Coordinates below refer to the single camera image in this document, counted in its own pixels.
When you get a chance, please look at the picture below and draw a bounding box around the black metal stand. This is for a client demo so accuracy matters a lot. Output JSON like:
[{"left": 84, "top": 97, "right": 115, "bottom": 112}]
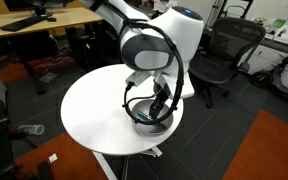
[{"left": 210, "top": 0, "right": 253, "bottom": 22}]

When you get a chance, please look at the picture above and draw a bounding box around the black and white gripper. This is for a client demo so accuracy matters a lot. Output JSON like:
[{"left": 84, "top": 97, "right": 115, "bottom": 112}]
[{"left": 149, "top": 73, "right": 173, "bottom": 120}]

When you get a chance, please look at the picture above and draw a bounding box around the black mesh office chair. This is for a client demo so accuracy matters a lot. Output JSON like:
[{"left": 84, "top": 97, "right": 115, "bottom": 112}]
[{"left": 188, "top": 16, "right": 267, "bottom": 109}]

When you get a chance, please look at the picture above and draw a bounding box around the green desk item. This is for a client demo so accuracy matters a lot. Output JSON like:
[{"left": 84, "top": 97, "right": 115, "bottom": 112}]
[{"left": 273, "top": 18, "right": 287, "bottom": 30}]

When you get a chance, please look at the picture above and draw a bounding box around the black computer monitor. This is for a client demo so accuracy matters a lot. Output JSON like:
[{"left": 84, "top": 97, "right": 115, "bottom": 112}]
[{"left": 3, "top": 0, "right": 72, "bottom": 18}]

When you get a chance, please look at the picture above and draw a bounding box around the grey power strip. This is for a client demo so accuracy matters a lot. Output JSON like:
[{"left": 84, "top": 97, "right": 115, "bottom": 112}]
[{"left": 38, "top": 72, "right": 59, "bottom": 84}]

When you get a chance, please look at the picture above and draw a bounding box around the white round bowl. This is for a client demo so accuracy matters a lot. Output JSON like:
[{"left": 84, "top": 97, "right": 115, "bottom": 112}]
[{"left": 130, "top": 98, "right": 175, "bottom": 136}]

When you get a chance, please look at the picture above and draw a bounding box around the white cabinet desk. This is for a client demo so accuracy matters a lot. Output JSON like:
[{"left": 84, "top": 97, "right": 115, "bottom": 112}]
[{"left": 243, "top": 16, "right": 288, "bottom": 96}]

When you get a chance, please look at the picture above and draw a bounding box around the light wooden desk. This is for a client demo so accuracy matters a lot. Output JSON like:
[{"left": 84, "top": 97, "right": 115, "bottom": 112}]
[{"left": 0, "top": 6, "right": 104, "bottom": 38}]

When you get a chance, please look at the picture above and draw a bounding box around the black kick scooter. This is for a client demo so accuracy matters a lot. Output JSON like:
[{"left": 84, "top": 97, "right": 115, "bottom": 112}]
[{"left": 248, "top": 48, "right": 288, "bottom": 103}]

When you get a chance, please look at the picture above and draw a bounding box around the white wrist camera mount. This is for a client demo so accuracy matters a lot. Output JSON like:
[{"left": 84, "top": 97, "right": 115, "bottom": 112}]
[{"left": 125, "top": 71, "right": 152, "bottom": 89}]

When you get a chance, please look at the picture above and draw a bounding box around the small white paper scrap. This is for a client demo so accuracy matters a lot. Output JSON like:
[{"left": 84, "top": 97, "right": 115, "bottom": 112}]
[{"left": 48, "top": 153, "right": 59, "bottom": 164}]

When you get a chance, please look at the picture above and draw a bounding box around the black computer keyboard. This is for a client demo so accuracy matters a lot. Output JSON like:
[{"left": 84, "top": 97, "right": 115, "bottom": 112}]
[{"left": 0, "top": 14, "right": 49, "bottom": 33}]

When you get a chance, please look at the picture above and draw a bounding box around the teal and black marker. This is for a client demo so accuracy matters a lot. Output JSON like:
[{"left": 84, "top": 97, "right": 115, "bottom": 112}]
[{"left": 137, "top": 110, "right": 168, "bottom": 130}]

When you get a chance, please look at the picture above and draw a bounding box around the white metal table base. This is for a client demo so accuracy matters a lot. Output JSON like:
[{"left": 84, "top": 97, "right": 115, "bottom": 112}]
[{"left": 92, "top": 145, "right": 164, "bottom": 180}]

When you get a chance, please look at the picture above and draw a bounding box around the black computer tower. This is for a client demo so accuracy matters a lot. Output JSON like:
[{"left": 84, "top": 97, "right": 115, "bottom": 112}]
[{"left": 65, "top": 25, "right": 97, "bottom": 72}]

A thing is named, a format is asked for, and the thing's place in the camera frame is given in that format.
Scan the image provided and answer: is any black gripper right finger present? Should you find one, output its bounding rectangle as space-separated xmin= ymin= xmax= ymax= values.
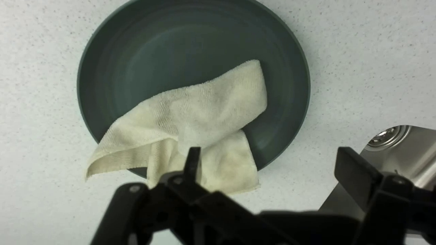
xmin=317 ymin=146 xmax=436 ymax=245

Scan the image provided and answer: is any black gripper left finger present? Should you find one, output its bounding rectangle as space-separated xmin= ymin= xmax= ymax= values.
xmin=90 ymin=146 xmax=291 ymax=245

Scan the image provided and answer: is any white towel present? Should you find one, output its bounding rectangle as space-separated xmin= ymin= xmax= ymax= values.
xmin=84 ymin=59 xmax=268 ymax=196

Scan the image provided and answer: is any dark green plate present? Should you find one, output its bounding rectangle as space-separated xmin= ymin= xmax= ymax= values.
xmin=75 ymin=0 xmax=312 ymax=180

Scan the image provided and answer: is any stainless steel sink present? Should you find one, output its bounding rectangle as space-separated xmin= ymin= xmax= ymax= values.
xmin=359 ymin=124 xmax=436 ymax=191

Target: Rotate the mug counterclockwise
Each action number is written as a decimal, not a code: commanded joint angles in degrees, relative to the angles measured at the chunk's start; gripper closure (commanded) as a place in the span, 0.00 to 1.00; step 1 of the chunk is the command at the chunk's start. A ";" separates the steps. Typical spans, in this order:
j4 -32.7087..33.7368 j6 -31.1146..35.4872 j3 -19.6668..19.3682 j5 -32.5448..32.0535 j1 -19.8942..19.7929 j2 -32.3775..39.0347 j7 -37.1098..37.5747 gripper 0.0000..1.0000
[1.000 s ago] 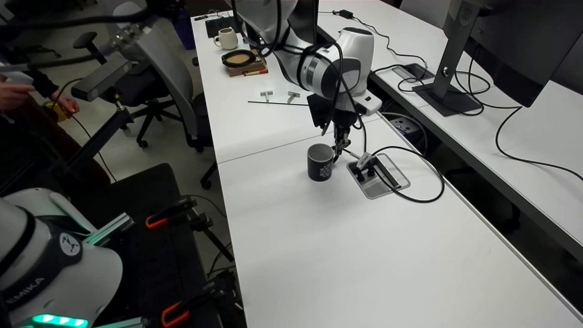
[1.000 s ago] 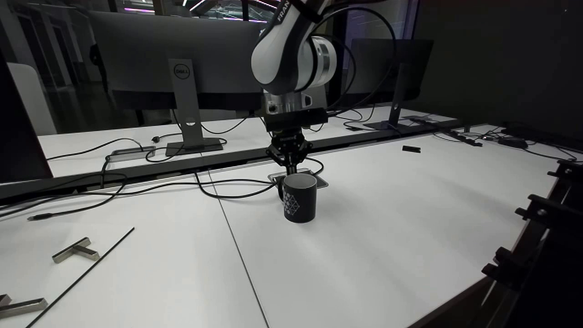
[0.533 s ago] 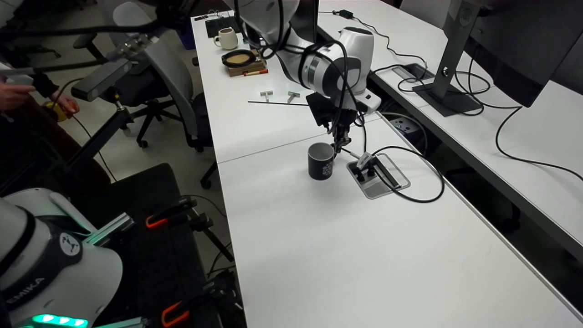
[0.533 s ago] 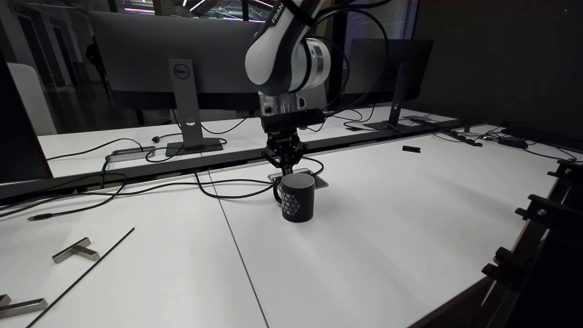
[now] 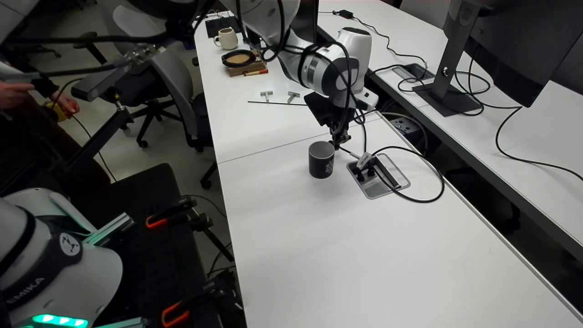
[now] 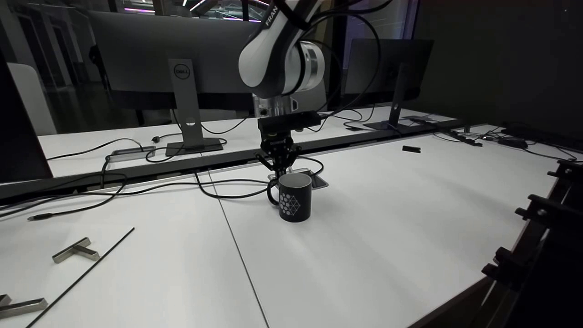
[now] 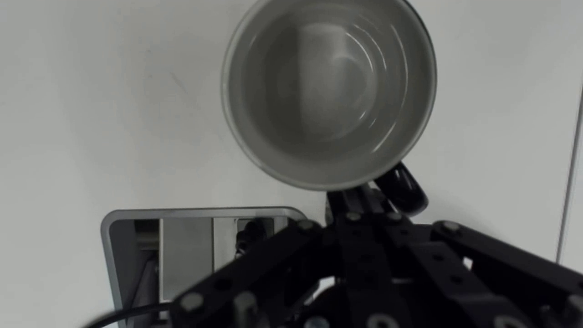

> _What is needed_
Work out how many lines of the material contain "desk". Reply with that number only.

> _The answer_
3